Словами не было сказано ничего, будто не открыл он серьезности своих намерений, давно взлелеянных и выношенных, так давно, что никто, возможно, и он сам уже, в них не верил.

— Садись, Йонас. Устал, наверно. Хотя теперь до нас не так трудно добраться, правда? — заговорила Елена, задушив наконец крик, который окончательно разлучил бы их.

Он действительно ехал с комфортом. Автобус, состязаясь с ветром, мягко катил по широкой полосе асфальта, покачивая пассажиров на удобных сиденьях. Когда-то ездил сюда на крыше вагона, потом бесконечно долго тащился по скверной, ухабистой дороге, избегая и конных и пеших. Времена изменились, давно изменились. Все — и хорошее, и плохое — совершалось уже не по ночам, под жуткое мельтешение теней, а при свете дня. Ночь стала лишь продолжением дня, и поздний час не прогнал утреннего решения, которое заставило его сломя голову мчаться на станцию.

— Слишком большие фермы — это скверно. Натолкают скотины в коровник, а у каждой коровенки своя болезнь. — Отец Елены приподнял бутылку подкрашенного травками спирта, посмотрел на свет, нет ли мути. Тоже не словами — кислой миной уколол в больное место, хотя вроде был рад позднему визиту. — Небось во дворце живешь? Строитель же.

— Бумажные мои дворцы. Ничего у меня пока нет.

— Где же будете жить?

— В общежитии.

— Не бог весть что, зятек.

— Получим квартиру. Все получим. Надо потерпеть!
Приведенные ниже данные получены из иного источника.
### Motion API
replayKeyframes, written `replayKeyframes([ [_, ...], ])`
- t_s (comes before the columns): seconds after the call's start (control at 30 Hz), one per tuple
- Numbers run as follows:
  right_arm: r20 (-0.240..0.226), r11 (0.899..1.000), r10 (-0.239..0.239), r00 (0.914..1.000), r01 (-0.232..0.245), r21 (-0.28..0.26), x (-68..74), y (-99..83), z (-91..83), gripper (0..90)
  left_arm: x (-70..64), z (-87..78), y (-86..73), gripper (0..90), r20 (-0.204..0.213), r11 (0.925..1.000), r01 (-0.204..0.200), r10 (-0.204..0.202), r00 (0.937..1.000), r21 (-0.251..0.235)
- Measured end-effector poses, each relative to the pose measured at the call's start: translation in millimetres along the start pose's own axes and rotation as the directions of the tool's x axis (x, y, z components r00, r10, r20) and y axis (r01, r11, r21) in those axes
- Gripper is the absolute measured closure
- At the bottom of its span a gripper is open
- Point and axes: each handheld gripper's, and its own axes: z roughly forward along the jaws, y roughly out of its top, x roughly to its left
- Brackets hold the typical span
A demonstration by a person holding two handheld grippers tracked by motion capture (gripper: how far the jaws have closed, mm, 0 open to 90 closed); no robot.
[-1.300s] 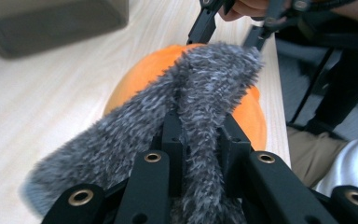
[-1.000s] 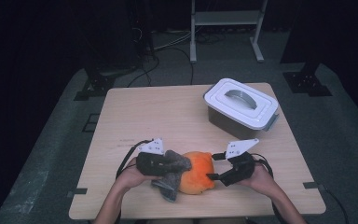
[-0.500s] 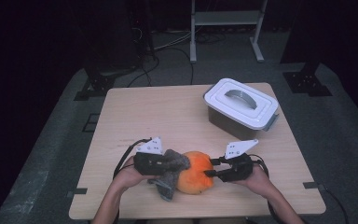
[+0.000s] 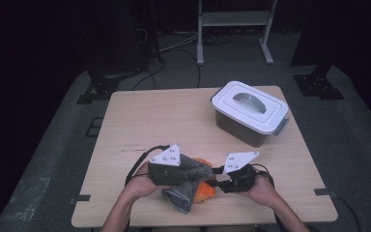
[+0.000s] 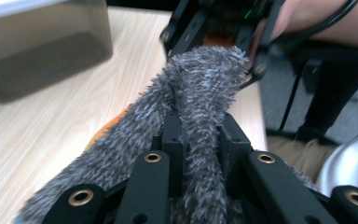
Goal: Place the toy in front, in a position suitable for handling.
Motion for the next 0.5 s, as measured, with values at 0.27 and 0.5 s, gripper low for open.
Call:
replayKeyframes([
  [0.27,-0.009,1.0,0.025,0.9996,-0.026,-0.016,-1.9,-4.3,3.6,63.6,3.8,3.2,-6.6,76.4,-0.033,0.9985,0.011,-0.009,0.9994,0.054],
  [0.5,-0.003,0.999,0.038,0.9993,-0.038,-0.019,-1.9,-5.9,5.5,63.7,12.8,-2.1,-15.5,76.3,-0.036,0.9976,0.041,-0.039,0.9986,0.056],
])
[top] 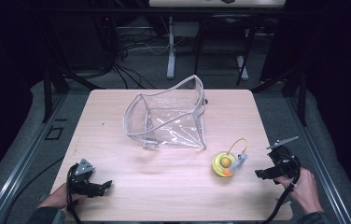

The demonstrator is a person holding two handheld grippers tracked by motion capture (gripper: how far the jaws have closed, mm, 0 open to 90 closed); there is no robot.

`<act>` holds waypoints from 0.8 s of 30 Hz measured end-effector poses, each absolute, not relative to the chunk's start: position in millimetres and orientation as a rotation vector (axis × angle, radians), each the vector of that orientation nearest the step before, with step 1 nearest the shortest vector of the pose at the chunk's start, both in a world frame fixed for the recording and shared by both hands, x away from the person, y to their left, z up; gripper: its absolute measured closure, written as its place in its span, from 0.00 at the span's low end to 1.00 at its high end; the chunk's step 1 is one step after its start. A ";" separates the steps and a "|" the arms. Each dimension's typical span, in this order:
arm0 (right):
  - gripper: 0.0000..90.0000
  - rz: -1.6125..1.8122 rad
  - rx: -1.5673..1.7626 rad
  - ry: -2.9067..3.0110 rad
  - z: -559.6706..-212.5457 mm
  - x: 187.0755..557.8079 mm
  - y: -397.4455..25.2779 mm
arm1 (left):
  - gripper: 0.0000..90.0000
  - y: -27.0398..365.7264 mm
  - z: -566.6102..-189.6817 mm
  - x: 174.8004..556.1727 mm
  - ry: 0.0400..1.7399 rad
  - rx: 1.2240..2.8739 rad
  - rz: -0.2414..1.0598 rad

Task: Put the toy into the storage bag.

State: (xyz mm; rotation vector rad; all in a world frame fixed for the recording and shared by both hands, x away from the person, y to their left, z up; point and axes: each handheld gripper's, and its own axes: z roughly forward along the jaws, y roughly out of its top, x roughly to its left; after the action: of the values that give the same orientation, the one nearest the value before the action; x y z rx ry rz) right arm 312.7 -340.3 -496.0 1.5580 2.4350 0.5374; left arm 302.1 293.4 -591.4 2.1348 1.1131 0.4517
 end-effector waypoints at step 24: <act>0.16 0.667 1.371 2.432 -466.3 326.8 -325.8 | 0.00 293.5 -592.3 302.7 1.102 2.129 0.460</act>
State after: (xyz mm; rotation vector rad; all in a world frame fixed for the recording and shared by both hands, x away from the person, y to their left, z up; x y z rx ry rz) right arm 326.8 -325.8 -466.3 1.3710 2.4325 0.6672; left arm 302.7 293.5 -592.3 2.1290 1.1018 0.4598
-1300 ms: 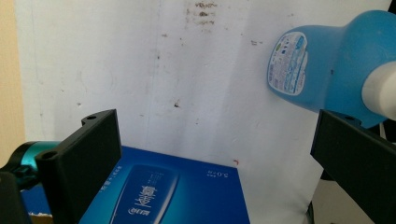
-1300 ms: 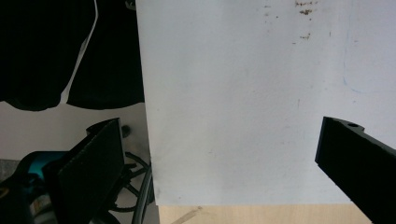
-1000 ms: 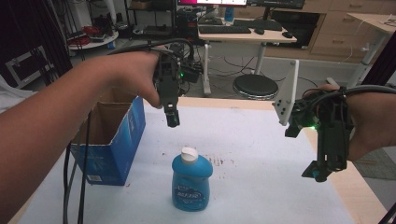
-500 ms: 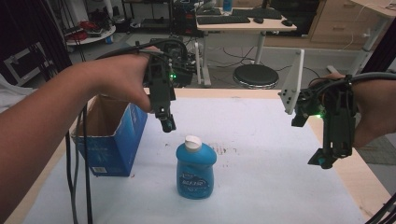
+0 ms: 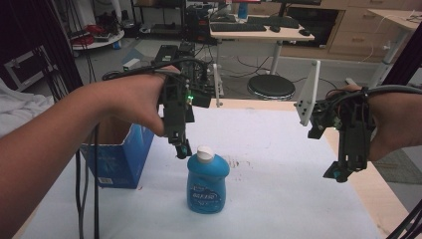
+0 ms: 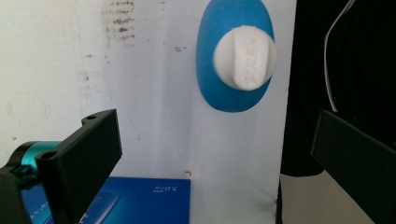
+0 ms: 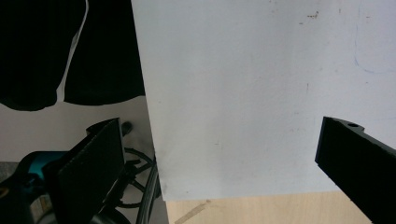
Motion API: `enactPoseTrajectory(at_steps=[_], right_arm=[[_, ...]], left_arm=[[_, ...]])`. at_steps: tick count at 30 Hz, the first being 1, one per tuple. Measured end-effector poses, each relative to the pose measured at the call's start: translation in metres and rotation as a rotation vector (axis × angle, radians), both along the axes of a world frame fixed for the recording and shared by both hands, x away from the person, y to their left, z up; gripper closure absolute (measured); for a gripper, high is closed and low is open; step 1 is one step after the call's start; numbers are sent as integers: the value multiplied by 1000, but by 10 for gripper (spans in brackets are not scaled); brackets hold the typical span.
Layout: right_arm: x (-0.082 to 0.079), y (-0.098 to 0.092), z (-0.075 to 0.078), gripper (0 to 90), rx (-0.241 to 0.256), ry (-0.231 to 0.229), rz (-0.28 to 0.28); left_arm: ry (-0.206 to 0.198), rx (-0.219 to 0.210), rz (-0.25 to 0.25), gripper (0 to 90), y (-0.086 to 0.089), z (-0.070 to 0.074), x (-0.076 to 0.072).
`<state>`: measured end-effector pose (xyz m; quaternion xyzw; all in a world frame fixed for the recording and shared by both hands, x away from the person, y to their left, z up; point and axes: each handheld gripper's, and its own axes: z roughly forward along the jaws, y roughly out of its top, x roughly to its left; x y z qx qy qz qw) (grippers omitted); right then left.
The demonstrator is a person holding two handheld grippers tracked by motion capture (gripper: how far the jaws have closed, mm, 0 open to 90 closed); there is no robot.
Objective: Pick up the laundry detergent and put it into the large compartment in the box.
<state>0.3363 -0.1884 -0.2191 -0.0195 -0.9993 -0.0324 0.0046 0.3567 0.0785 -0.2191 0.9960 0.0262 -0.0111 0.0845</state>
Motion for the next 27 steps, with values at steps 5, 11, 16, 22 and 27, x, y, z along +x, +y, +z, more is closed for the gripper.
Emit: enactPoseTrajectory(at_steps=[5, 11, 16, 22, 27], right_arm=[[0, 2, 0, 6, 1, 1, 4], [-1, 3, -1, 6, -1, 3, 5], [-2, 2, -3, 6, 0, 6, 7], [-2, 1, -5, 6, -2, 7, 5], [-2, 2, -7, 6, -1, 9, 3]], left_arm=[[3, -7, -25, 18, -8, -4, -7], [-2, -3, -39, 18, -16, -13, -12], [-7, 3, -46, 18, -22, -20, -12], [-19, 8, -56, 17, -29, -30, -13], [-13, 16, -63, 17, -34, -39, -14]])
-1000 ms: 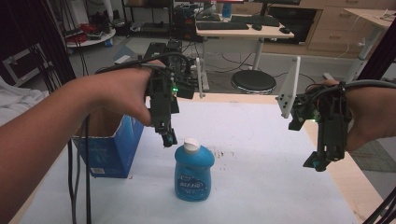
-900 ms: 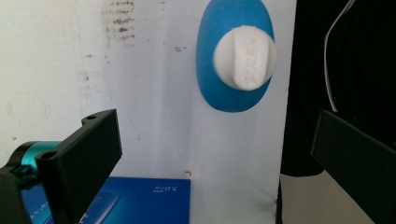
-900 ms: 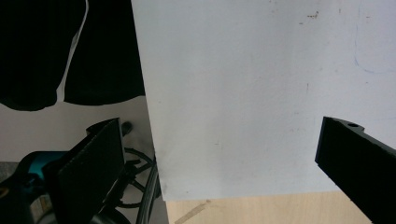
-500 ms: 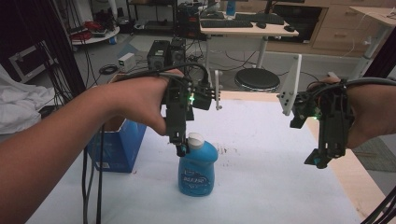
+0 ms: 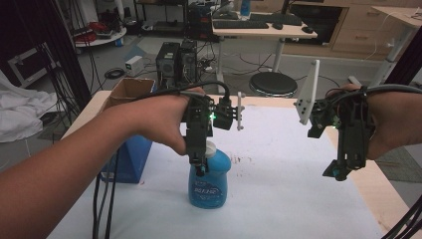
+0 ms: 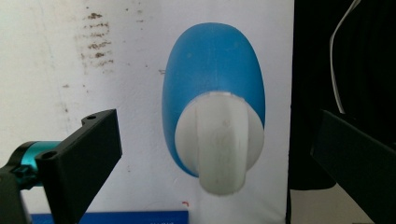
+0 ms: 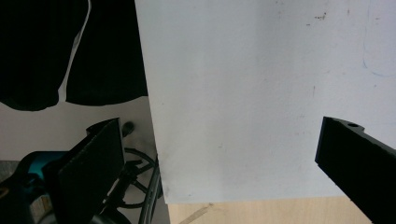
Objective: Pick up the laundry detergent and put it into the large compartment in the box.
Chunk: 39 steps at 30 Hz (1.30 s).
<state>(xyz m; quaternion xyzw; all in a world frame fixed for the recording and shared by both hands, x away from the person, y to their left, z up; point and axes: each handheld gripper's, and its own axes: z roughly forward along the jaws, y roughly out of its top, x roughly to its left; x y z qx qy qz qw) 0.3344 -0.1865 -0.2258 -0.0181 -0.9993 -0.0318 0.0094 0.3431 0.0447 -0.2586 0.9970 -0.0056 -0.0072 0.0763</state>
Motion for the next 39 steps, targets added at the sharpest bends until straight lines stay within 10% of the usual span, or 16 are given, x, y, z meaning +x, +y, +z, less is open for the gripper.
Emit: enactPoseTrajectory(at_steps=[39], right_arm=[[2, -1, -8, 6, 8, 4, 2]], left_arm=[[-55, 46, 2, 18, -13, -33, 0]])
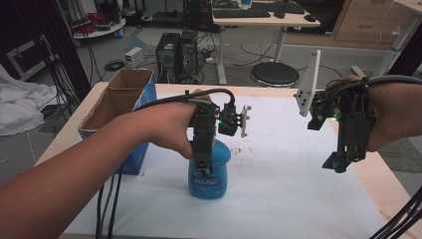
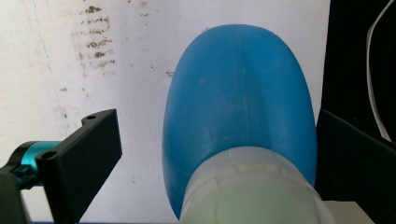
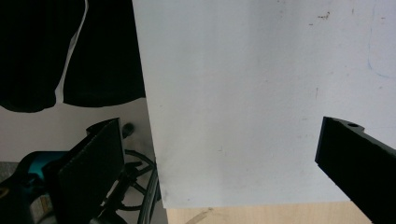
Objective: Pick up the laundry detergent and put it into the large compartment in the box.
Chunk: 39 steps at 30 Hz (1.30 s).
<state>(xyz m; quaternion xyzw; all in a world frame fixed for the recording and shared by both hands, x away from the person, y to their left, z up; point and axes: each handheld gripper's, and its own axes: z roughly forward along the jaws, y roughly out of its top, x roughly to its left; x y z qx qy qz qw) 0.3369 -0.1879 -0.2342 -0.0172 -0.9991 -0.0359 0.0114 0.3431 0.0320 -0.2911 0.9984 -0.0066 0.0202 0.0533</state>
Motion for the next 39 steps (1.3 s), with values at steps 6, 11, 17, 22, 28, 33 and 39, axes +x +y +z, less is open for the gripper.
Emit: enactPoseTrajectory(at_steps=[6, 11, 17, 22, 28, 33, 39], right_arm=[[0, 0, 0, 6, 1, 0, 0], [0, 0, -1, 6, -1, 1, 0], [0, 0, -1, 6, -2, 1, -2], [1, 1, -1, 6, 0, 3, 4], [2, 1, -2, 6, -2, 4, 4], [2, 1, -2, 6, -5, 4, 4], [2, 0, -2, 6, -4, 3, 0]], left_arm=[[-15, 9, -1, 18, -1, -1, 0], [-22, 16, 1, 31, -1, -3, 0], [-21, 20, 0, 69, 0, -4, 0], [-20, 21, -4, 89, -2, -4, -1], [-16, 26, -10, 120, -3, -5, -1], [-14, 28, -10, 140, -3, -5, -1], [-10, 29, -12, 154, -4, -4, -2]])
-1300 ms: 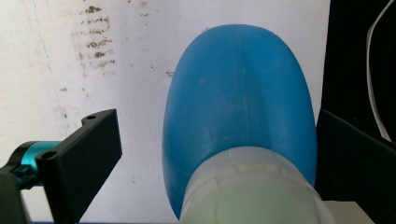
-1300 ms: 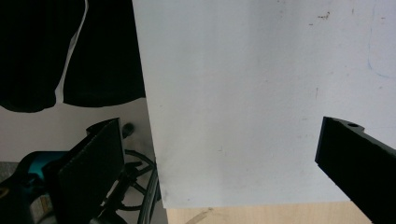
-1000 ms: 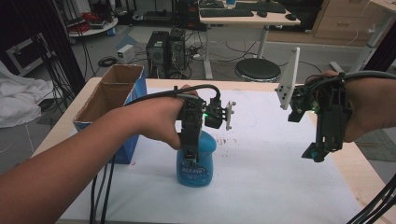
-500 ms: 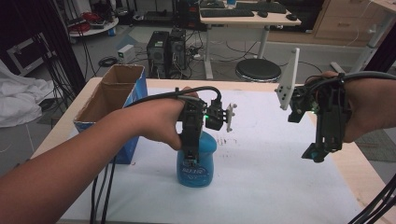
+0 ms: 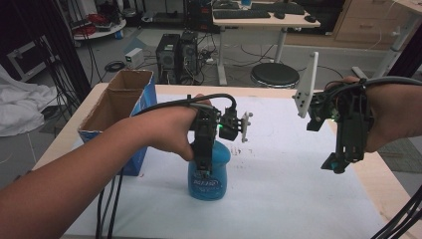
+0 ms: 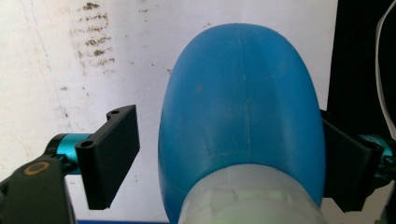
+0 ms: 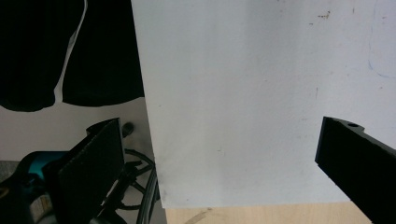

У него и в мыслях не было смеяться над ними. Этот дом был наполнен терпением, как и непрекращающимся тиканьем часов. Стены, воздух, лица… Если кому и не хватало здесь терпения, то лишь ему. Стены с осыпавшейся штукатуркой много раз слышали, как дрожит его голос от стремления перепрыгнуть через самого себя. Часы — продолговатый черный ящик с желтым блестящим маятником — его, не их подгоняли. Он должен был спешить, не удовлетворяться тем, что под руками. Скорее, проворнее добивайся цели! Неважно, что цель тебе не вполне ясна… прояснится! Он спешил и за них, пустивших корни на этом холме среди милых ненужных вещей, вроде старинных громоздких часов, — разве поймет его нетерпение упрямый Еронимас Баландис? Ему эта рухлядь лишь напоминает своим боем, когда пора выползать на ферму. Скинет барские, разлезающиеся уже шлепанцы и сунет ноги в огромные, облипшие навозом кирзовые сапоги, в конце войны выменянные у солдата… Хватит предаваться беспочвенным мечтам, никакие часы не пробьют тебе часа, который еще не пришел.

— С Еленой… вдвоем. Мне ничего не страшно!

Неужели блуждания не закончились? Неужели примчался сюда не дать — только взять? От напряжения у Статкуса зарябило в глазах. Белый воротничок Елены… Она по старинке шьет себе платья, украшает мережкой воротнички. Сумею ли вознаградить ее за ожидание, которое еще не кончилось?

— Чего уж страшиться такому мужику? В армии-то давно отслужил. Это юнцам жениться невтерпеж…

Увы, мы уже не юнцы, и себя жалко, и ее так жалко, что, шепнув ей «люблю», ты в этот миг, наверное, не очень покривил бы душой. Но она не потерпит ни крохи лжи. Лучше уж слушать разглагольствования Еронимаса Баландиса.